Three-cueing needs to be off the menu

Meanwhile, Balanced Language and Reading Recovery favour teaching the three-cueing method. Alice Wilson says asking children to guess what word makes sense by looking at the visual clues takes their eyes off the print and prevents the brain from making the connection between the speech sounds of the word and the letters. The same thing goes for looking at the picture or looking at the first letter to help learners solve words.

Rote learning sight words also undermines the process of forming connections between speech sounds and the letters in a word, Wilson says.

“We need to take three-cueing off the menu of how we teach reading in schools in New Zealand. It’s damaging to building that reading network in the brain and leaves so many behind.”

Nahna says there’s a lot of talk about the deficits kids bring to the classroom, but what goes on in the classroom is critical. She says the international research is clear – reading is the most studied human skill on the planet.

“The most powerful lever that we’ve got – and the Ministry is really missing out on – is what we do when we’ve got those children in our classrooms for six hours every day.
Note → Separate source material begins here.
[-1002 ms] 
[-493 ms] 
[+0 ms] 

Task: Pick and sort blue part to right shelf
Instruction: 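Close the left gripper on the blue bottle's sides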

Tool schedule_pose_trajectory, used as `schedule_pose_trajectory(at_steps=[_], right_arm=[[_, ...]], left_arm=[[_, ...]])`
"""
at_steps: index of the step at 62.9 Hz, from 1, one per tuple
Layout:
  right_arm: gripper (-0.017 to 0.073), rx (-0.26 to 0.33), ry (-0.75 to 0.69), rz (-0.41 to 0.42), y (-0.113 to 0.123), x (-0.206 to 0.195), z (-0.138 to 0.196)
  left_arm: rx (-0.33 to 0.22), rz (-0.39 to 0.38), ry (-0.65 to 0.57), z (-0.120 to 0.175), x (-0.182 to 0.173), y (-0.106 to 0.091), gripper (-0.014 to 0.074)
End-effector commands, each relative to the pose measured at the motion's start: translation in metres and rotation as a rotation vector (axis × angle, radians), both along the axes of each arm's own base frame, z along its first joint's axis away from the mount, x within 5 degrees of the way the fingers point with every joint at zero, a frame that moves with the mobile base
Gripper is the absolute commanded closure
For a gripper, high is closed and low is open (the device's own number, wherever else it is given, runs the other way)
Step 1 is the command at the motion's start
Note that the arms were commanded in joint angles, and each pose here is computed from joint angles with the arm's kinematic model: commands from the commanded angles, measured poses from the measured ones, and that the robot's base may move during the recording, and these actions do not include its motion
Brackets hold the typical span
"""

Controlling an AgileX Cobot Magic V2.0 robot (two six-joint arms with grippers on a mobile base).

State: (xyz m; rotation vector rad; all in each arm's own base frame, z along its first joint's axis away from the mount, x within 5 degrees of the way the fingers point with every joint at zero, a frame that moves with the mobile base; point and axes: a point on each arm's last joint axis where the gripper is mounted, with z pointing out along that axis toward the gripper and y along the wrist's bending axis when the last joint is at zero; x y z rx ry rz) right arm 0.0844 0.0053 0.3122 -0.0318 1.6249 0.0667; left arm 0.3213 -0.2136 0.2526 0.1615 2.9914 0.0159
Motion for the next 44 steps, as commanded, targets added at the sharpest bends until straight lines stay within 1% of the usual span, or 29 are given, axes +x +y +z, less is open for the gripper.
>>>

We know that if we can get the teaching right from the beginning, we can prevent most reading failure, regardless of how our children come into school.”

Ignoring the avalanche of research

Wilson says they expected a literacy reset from Minister Chris Hipkins in the latest announcement of the Literacy Strategy. “When we read that strategy, it misses the fundamental knowledge on how the brain learns to read and the huge knowledge in this area. Without this knowledge it is too easy to cling to ineffective teaching methods.”

Meanwhile, according to self-reporting to LLA, 15% of schools across Aotearoa have adopted, or are in the process of adopting, Structured Literacy. Some are being supported by bake sales and sausage sizzles to raise the money for materials like decodable readers and teacher training.

Wilson says, “With the introduction of the new Ready to Read Phonics Plus readers, the Ministry of Education is inching its way forward to bringing reading education into line with this body of knowledge, and this is worthy of congratulations. But the introduction of these books is a watered-down approach, one which continues to delay the urgent and necessary work of a literacy teaching overhaul.

“It is unthinkable that in 2022 our schools in Aotearoa would not be guided by international best practice. We cannot afford to wait another five years for the Ministry of Education to provide schools and children with the knowledge and tools they need. The research has already been done, the consensus is clear. Structured Literacy is the best way to teach all brains, and crucial for some.

“What we need to do now is get on with it,” says Wilson.